Saturday salon 1/7

1. Cardinal Pell to face the music

Cardinal Pell is to come back to Australia to face “historical sexual assault offences“. There have been and will be many words written about Pell, but I liked Sean Kenny at The Monthly. Kenny is worth reading on the current political follies, but he says the Pell case reminds us that there are more important changes happening in society.

Charging someone so senior in the Catholic church would have been unthinkable not so long ago. Sexual abuse of minors is finally being taken seriously.

Pell is said to be the third ranking officer in the Catholic Church.

As I read him, Pope Francis is being exemplary in holding Pell innocent until proven guilty. Our practice in Australia is too often to throw people to the wolves. For example, Peter Slipper should have had full government support in defending himself.

Last year Pope Francis when asked about against Pell told reporters:

    “It’s true, there is a doubt. We have to wait for justice and not first make a mediatic judgment – a judgment of gossip – because that won’t help. Once justice has spoken, I will speak.”

Pell is facing “multiple charges” and there are “multiple complainants”, so he will most likely never get back to the Vatican where he was apparently doing good work cleaning up their finances, even if the court clears him.

In commenting please remember the case is sub judice.

2. Australia’s census shows a few tipping points

The results of last year’s census are now out. Australia is becoming much more diverse.

The Census shows 49% of population are either first- or second-generation migrants.

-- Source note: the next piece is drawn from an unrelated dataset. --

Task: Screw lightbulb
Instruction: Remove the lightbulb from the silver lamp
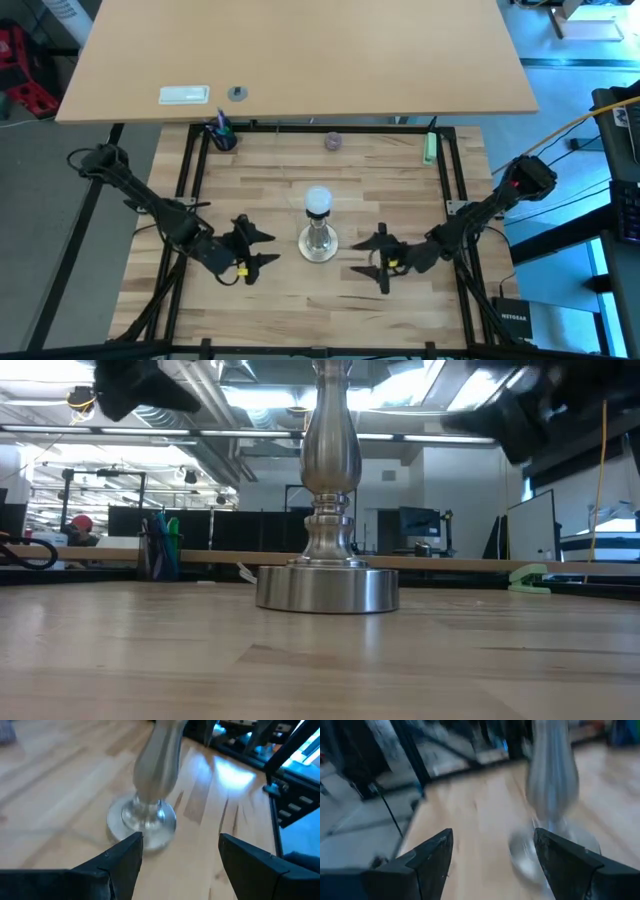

Australia had the highest proportion of its population born overseas – 26%, ahead of New Zealand (23%) and Canada (22%).

    There was also a decline in the proportion of people who spoke English as their main language at home (76.8% in 2011 to 72.7% in 2016), an increase in those reporting no religion (21.8% to 29.6%), and a very rapid increase in the number of same-sex couples (a 39% increase to 46,800 couples).

3. Jeremy Corbyn on stage at Glastonbury

He was a big hit, apparently.

Ian Dunt talking to Phillip Adams had some worries about a crowd repeatedly chanting the name of a political leader of any stripe.

The New York Times has an article The Rise of Jeremy Corbyn and the Death Throes of Neoliberalism

It begins:

    “We do not believe in untrammeled free markets. We reject the cult of selfish individualism. We abhor social division, injustice, unfairness and inequality.”

Remarkably, that’s from Theresa May, not JC. However, it’s like May starting a campaign based on personality rather than policy when she doesn’t actually have one.

4. Trump gets down and dirty

The US Presidency sank to a new low when Trump launched an attack on two TV presenters. Trump “unleashed a brutal personal attack on respected female television host Mika Brzezinski”, and her co-host Joe Scarborough, sparking an instant backlash including from senior Republicans. Some say he’s “unhinged”, certainly he is bringing the office into disrepute.

Now he has admitted that he misled everyone about whether he might have taped his discussion with Comey in order to influence Comey’s testimony.

    In President Trump’s first interview in more than a month, he admitted that he falsely suggested his conversations with former FBI director James Comey were taped to influence Comey’s sworn testimony.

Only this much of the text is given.